Description
This Support KB Article provides details on the below error seen when using fully managed MongoDB Atlas Sink connector on Confluent Cloud:
Failed to write mongodb documents with duplicate key. If the collection contains unique constraint, please ensure that the field corresponding to that constraint in the kafka records are unique.
Applies To
Fully managed MongoDB Atlas Sink connector
Confluent Cloud
Cause
If you encounter the above error, it means that there is a duplicate key violation in the collection. MongoDB applies unique constraints on indexed fields, including custom unique indexes.

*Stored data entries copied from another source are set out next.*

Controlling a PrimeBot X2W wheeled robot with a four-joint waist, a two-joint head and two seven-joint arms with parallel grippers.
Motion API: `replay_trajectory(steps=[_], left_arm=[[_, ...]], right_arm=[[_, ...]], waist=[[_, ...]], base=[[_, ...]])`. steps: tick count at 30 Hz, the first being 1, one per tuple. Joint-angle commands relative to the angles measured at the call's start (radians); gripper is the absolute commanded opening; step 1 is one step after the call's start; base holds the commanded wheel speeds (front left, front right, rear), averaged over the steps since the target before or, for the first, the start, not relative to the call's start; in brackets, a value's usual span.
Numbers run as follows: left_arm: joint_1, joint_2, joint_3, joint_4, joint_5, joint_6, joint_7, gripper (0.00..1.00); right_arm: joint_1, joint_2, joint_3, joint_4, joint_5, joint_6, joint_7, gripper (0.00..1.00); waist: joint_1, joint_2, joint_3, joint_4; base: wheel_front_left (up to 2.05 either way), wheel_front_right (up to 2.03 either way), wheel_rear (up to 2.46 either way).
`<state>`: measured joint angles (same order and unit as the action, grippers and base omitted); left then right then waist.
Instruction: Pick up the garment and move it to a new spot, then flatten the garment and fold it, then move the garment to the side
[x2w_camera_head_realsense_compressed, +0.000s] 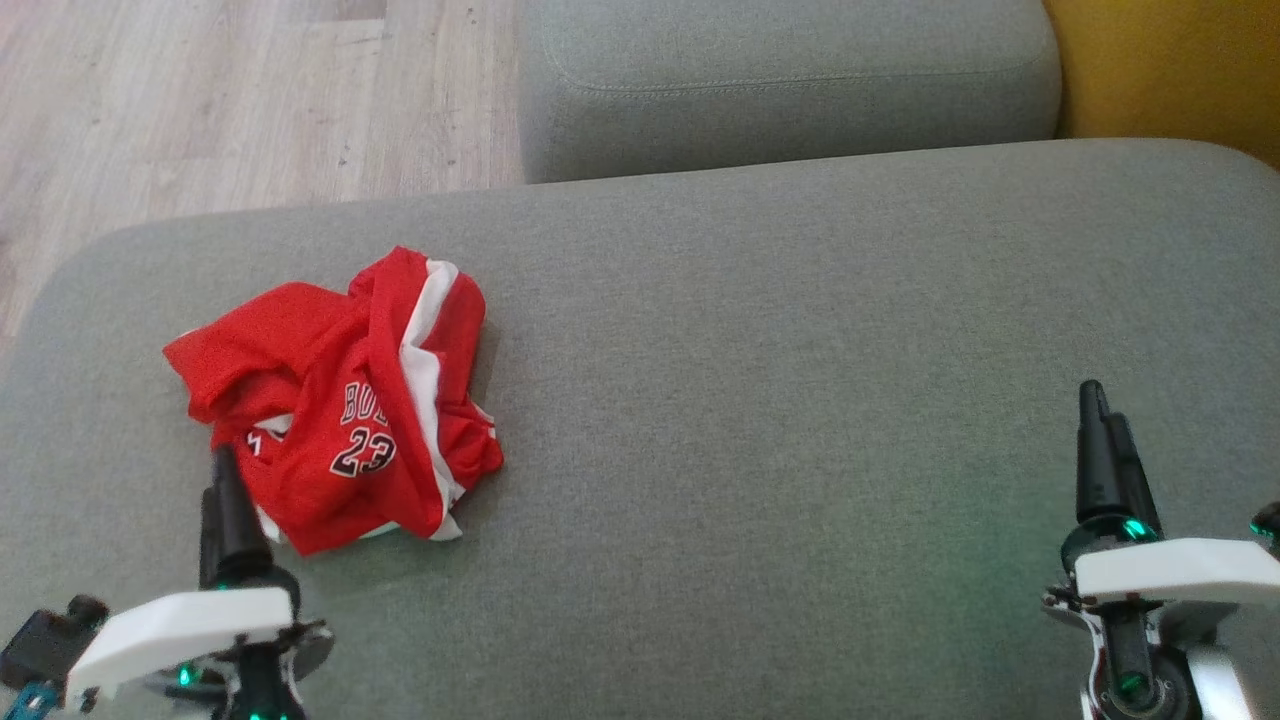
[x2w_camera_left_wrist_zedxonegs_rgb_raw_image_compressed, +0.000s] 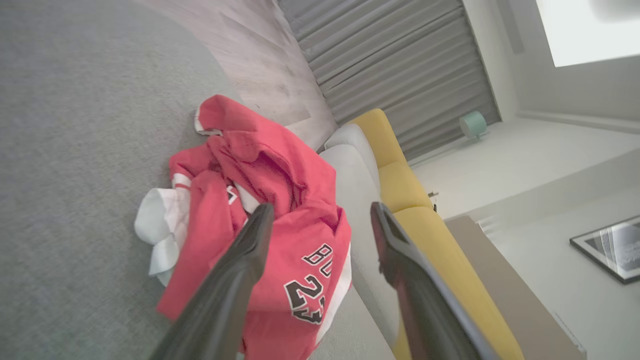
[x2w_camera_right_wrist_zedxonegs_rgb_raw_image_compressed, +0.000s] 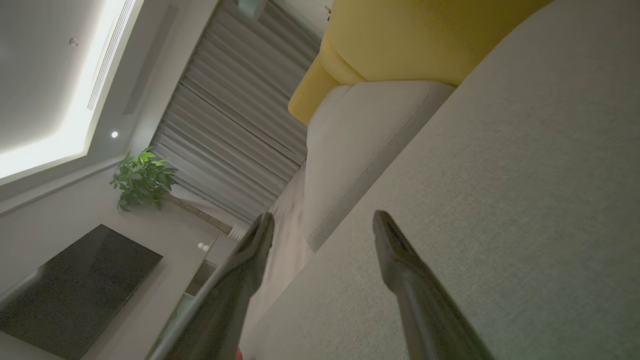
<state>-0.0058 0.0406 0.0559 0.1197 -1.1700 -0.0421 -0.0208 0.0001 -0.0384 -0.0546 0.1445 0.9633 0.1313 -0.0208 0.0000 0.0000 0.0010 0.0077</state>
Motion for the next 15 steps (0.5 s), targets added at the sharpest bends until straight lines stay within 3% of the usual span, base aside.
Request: replay_trajectory(steps=[1, 11, 15], left_arm=[[-0.050, 0.006, 0.001, -0.048, 0.034, 0.004, -0.010, 1.00], [-0.053, 0.006, -0.090, -0.075, 0.281, -0.003, -0.040, 1.00], [-0.059, 0.015, -0.127, -0.085, 0.378, 0.012, -0.052, 1.00]], right_arm=[[-0.030, -0.006, 0.014, -0.048, -0.034, 0.000, -0.013, 1.00], [-0.024, -0.006, 0.038, -0.082, -0.208, 0.000, -0.042, 1.00], [-0.019, -0.007, 0.045, -0.090, -0.272, 0.000, -0.054, 1.00]], waist=[[0.0000, 0.0000, 0.001, -0.001], [0.0000, 0.0000, 0.003, -0.001], [0.0000, 0.0000, 0.003, 0.000]], base=[[0.00, 0.00, 0.00], [0.00, 0.00, 0.00], [0.00, 0.00, 0.00]])
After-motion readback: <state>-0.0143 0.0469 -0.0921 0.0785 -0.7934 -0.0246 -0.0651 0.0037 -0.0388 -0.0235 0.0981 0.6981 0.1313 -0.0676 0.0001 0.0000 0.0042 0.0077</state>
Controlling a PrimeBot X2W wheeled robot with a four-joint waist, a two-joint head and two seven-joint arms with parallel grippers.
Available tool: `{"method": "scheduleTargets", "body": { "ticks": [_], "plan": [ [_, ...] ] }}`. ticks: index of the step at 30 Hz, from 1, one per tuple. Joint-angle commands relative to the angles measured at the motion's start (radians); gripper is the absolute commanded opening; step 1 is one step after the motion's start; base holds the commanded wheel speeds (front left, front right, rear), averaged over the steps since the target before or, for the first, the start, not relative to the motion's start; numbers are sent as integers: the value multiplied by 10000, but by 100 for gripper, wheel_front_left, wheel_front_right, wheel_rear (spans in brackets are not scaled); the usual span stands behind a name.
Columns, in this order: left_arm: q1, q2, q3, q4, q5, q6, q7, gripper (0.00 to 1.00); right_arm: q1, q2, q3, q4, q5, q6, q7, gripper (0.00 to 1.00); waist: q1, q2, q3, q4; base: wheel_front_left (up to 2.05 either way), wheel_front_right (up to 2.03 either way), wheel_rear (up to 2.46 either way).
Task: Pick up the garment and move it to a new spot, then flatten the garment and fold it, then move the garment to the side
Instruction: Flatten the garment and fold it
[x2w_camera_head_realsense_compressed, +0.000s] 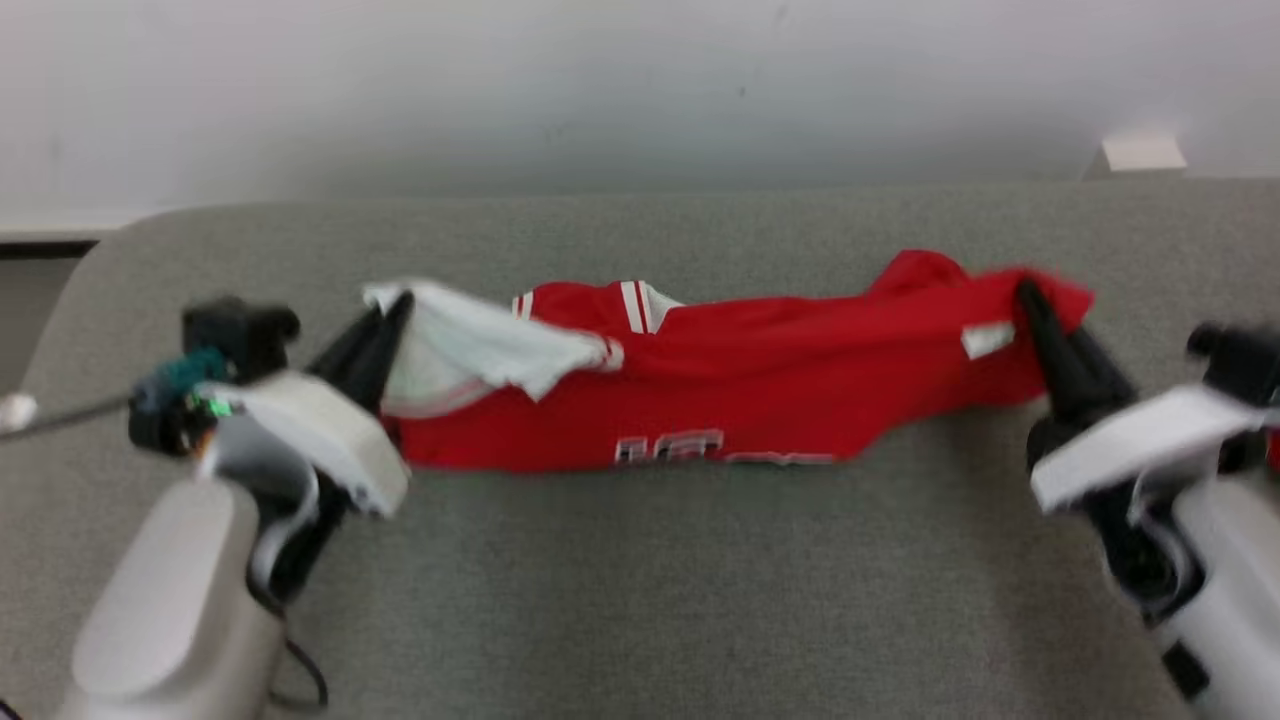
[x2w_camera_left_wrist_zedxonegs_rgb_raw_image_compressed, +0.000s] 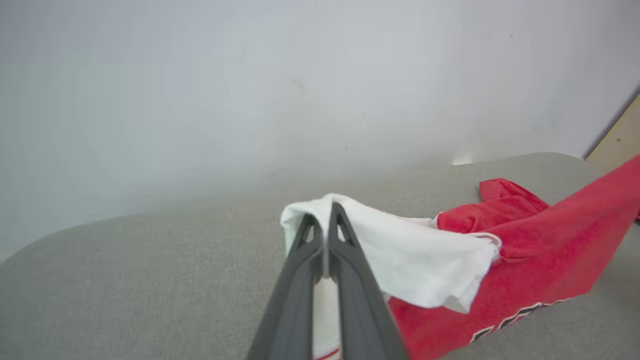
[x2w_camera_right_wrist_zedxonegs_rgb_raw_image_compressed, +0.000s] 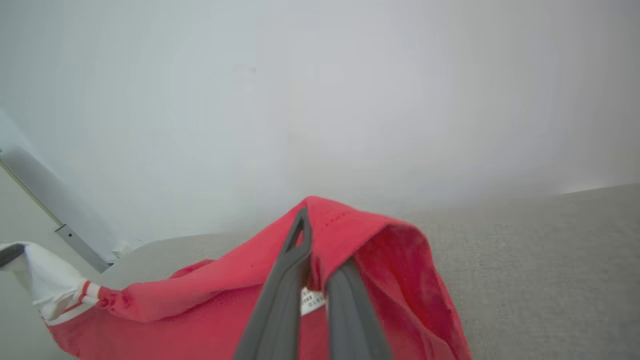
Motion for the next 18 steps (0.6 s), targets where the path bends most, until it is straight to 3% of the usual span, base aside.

If you attempt to insert or update a document with a value that already exists in the unique index field, the operation will fail and trigger the above error.
Resolution
In order to resolve this issue, you need to identify the duplicate record based on the MongoDB collection definition.
Based on the Document ID Strategy used, you will generate a unique document ID denoted by: _id.
Now, from the associated topic, if there already exists a record (on MongoDB end) which is being processed by the connector and sent to MongoDB such that either the same Key from that record (or) the _id Value already exists on MongoDB side, then you need to identify that record and make sure that the connector does not process it again.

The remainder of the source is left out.